> Task details
Your answer must consist of every line from the data below that includes the word "perpendicular".

──────

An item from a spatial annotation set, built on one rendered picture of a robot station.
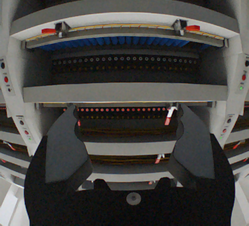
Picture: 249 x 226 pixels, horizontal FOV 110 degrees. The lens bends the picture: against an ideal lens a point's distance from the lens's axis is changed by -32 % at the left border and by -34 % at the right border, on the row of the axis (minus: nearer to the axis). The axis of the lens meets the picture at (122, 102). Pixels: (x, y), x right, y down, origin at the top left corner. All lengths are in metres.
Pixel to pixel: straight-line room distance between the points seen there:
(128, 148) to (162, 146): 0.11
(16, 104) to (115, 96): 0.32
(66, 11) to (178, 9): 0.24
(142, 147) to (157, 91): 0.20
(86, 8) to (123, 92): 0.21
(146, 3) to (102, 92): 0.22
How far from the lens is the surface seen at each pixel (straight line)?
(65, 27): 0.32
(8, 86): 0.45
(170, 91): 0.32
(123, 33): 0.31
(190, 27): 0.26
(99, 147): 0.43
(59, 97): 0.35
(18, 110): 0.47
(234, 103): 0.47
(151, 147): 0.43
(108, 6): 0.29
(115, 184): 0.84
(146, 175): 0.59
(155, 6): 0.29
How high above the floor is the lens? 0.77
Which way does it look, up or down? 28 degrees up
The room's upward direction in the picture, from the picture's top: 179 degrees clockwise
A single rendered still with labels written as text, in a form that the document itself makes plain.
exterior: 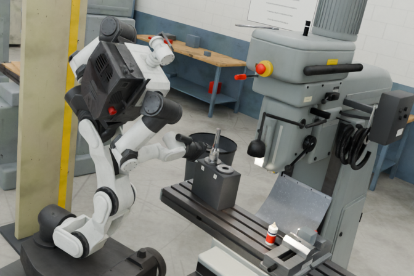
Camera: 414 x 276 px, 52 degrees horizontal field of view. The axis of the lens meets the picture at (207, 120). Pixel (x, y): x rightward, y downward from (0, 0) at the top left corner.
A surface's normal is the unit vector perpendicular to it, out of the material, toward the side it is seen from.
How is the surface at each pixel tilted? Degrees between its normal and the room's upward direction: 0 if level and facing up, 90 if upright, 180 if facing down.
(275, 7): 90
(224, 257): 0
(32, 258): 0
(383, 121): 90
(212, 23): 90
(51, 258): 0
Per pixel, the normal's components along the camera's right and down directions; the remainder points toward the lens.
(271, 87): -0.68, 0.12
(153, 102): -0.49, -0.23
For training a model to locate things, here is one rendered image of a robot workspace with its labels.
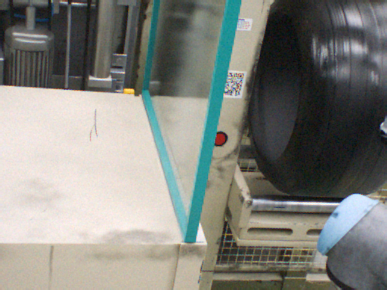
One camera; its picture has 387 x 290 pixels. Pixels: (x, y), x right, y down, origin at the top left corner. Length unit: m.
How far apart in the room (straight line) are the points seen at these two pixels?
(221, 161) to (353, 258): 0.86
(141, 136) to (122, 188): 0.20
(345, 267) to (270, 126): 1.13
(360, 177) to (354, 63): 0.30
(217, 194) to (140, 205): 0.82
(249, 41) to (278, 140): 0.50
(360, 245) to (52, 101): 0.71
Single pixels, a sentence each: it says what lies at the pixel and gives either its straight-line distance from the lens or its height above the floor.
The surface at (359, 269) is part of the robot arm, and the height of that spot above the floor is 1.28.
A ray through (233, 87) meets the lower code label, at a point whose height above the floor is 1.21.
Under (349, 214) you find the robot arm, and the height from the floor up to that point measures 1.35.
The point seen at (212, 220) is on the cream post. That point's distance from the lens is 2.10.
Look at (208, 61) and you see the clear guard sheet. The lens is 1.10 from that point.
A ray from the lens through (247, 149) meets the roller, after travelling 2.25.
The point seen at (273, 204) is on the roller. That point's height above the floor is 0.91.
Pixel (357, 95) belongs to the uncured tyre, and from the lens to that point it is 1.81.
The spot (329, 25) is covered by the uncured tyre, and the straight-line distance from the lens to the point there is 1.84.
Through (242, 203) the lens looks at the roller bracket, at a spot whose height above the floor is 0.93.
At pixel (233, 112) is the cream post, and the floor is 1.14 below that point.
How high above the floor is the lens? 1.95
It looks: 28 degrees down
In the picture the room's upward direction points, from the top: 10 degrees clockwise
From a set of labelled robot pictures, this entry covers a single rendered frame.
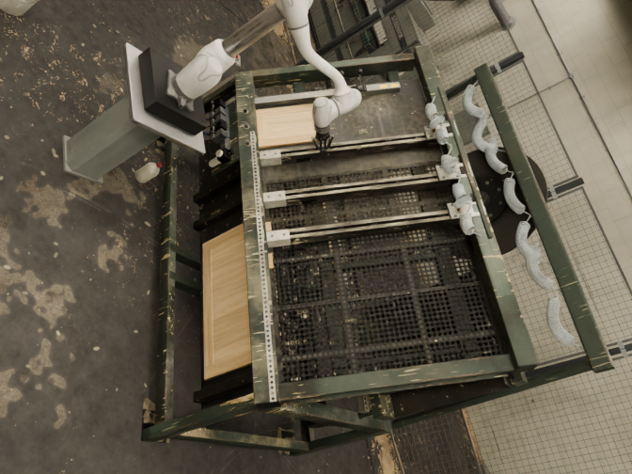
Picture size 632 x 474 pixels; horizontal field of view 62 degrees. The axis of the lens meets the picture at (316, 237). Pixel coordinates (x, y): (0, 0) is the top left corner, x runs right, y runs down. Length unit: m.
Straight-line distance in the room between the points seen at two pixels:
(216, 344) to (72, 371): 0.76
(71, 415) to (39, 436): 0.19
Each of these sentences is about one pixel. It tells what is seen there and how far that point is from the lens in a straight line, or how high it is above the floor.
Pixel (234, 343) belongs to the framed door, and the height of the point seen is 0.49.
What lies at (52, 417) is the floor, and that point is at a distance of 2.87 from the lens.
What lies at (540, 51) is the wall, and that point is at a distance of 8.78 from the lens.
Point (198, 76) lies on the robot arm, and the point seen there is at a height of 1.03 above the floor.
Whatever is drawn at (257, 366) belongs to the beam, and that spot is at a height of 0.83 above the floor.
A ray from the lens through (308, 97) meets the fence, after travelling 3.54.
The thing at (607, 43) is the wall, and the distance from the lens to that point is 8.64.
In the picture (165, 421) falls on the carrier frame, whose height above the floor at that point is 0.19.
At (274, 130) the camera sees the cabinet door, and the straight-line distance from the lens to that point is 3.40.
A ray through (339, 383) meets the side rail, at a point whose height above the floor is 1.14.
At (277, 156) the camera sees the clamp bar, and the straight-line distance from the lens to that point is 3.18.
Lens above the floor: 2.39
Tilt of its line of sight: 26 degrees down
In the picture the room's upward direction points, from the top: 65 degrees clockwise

──────

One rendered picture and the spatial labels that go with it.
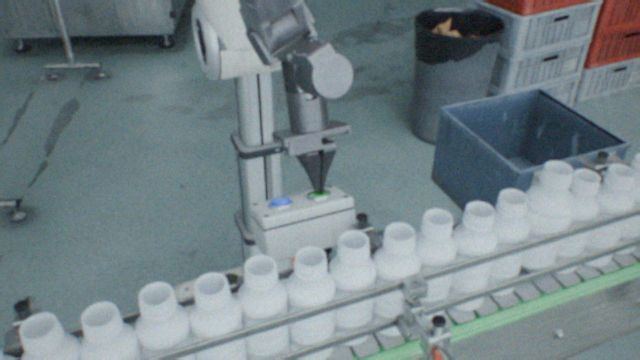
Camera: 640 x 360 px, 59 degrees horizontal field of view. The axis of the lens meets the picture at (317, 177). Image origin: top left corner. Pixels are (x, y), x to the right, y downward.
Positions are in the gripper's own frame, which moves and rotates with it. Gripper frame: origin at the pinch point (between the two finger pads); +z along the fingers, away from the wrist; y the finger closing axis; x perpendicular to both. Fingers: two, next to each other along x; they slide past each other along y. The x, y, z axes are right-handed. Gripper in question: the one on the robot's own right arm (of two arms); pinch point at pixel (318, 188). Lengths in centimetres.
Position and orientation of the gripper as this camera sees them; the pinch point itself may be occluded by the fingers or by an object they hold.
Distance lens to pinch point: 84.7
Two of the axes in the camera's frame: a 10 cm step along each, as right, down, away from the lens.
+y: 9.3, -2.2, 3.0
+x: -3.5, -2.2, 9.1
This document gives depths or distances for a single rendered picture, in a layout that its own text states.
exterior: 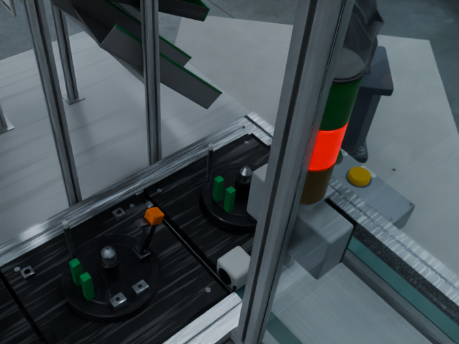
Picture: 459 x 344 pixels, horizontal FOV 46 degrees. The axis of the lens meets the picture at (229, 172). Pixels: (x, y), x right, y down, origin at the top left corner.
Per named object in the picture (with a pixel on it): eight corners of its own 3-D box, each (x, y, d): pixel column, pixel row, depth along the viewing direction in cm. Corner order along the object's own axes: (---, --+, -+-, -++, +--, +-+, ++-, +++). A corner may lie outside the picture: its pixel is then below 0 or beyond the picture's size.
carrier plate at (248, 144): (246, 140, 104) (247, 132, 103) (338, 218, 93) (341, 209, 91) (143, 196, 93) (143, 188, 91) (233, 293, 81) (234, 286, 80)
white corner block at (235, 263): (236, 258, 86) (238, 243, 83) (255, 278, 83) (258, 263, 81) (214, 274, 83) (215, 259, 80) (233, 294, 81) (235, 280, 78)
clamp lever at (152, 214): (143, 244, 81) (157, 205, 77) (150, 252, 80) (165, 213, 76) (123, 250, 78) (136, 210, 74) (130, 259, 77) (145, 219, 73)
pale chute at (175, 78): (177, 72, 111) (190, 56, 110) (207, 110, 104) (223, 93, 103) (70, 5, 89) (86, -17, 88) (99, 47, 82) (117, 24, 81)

──────

> Expected answer
A surface's normal is the unit vector perpendicular to it, out of the material, toward the side it is seen from.
Positions are in the gripper's own frame, which moves and rotates with it. Gripper frame: origin at the pinch point (between the two finger pads); +z along the fingers, away from the wrist; y the finger closing axis; x perpendicular to both. Fingers: two, next to each other along x; they slide past each other along y. The x, y, z axes are right-handed. Gripper in question: the one on the robot's own right arm (of two arms); pinch point at pixel (318, 188). Lengths in centimetres.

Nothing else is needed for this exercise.